═══ Listed entries ═══

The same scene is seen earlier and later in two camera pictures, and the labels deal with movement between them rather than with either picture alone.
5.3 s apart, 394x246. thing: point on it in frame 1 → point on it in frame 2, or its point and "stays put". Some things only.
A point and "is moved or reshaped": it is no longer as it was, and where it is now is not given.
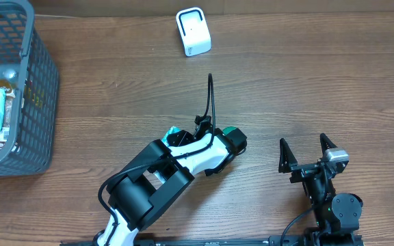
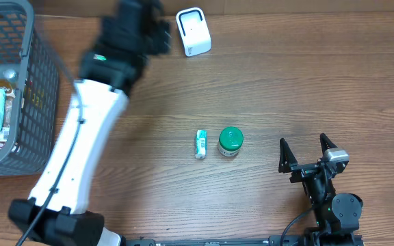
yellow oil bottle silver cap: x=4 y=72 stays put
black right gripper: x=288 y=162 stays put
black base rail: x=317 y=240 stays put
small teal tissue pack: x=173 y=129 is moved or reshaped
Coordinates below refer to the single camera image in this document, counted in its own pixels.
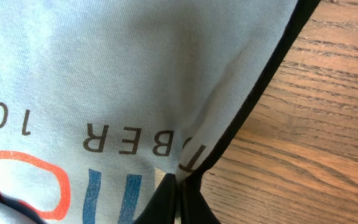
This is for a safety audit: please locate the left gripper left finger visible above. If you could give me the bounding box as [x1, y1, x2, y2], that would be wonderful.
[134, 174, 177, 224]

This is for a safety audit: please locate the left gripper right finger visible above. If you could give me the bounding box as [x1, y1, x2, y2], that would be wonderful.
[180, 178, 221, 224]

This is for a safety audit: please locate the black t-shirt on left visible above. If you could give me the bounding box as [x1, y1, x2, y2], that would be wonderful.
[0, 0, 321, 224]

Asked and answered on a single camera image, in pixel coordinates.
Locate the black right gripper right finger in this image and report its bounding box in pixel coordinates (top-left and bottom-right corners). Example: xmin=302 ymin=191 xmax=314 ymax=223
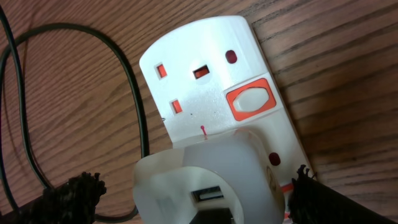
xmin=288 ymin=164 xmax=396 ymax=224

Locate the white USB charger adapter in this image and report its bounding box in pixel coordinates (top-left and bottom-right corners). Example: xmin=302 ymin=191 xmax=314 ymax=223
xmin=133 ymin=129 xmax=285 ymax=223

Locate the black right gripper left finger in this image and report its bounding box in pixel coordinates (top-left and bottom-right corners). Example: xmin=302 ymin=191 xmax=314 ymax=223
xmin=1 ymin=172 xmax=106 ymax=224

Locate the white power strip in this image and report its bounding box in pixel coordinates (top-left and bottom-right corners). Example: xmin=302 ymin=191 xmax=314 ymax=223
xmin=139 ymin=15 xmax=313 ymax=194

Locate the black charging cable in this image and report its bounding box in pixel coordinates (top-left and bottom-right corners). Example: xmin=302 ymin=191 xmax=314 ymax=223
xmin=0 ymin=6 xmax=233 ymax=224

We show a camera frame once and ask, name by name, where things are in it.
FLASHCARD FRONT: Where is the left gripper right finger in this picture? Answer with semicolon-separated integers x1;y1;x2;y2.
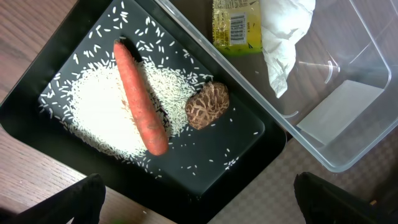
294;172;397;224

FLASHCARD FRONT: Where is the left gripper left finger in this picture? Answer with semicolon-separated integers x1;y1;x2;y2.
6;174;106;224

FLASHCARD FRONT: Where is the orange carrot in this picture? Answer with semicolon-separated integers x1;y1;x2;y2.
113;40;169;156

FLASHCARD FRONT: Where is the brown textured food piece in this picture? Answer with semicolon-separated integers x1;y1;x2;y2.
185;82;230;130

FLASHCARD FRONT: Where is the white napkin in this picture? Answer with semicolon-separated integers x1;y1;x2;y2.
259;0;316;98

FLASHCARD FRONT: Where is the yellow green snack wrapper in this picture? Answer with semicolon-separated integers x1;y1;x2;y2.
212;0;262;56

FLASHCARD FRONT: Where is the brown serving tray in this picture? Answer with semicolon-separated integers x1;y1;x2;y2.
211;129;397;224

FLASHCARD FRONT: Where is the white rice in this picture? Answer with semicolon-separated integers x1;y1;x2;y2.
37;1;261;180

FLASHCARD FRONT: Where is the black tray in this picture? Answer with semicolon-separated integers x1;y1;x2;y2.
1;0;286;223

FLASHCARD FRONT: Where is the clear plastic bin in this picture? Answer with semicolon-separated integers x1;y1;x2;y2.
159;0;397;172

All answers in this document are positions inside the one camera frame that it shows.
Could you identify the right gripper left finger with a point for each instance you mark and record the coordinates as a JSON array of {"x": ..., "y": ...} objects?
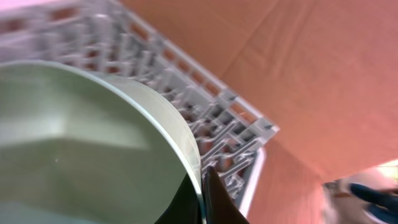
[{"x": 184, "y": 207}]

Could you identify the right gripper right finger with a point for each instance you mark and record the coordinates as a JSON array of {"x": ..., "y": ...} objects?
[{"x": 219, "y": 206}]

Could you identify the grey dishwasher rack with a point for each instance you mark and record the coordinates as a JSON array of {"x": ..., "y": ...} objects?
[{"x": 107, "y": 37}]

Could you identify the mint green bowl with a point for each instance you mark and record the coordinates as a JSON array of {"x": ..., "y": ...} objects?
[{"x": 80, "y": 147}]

═══
═══ Listed entries ═══

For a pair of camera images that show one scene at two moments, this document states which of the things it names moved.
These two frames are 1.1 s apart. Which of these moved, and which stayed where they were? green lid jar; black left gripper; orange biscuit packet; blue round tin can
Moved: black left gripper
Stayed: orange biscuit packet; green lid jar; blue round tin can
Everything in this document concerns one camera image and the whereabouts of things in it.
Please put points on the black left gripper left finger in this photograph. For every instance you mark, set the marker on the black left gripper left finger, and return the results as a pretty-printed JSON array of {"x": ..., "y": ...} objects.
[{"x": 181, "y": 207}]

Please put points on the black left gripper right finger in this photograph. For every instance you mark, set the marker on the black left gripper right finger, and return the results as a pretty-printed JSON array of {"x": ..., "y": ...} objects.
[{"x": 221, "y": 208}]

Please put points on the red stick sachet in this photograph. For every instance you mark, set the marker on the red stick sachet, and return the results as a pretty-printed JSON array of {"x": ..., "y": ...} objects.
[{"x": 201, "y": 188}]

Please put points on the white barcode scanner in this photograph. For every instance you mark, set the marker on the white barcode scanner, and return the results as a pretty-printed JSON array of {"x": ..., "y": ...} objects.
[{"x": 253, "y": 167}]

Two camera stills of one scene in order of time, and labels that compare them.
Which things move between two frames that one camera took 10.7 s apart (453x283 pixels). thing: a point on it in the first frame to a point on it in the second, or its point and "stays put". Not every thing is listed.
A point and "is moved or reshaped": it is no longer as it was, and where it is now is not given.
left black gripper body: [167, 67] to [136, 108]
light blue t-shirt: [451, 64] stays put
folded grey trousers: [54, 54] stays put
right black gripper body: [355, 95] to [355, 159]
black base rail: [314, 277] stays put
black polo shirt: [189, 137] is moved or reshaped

═══

Work request | Filter the listing for the word "body" and copy every line that holds it.

Solution |
left black gripper body: [167, 67] to [136, 108]
right black gripper body: [355, 95] to [355, 159]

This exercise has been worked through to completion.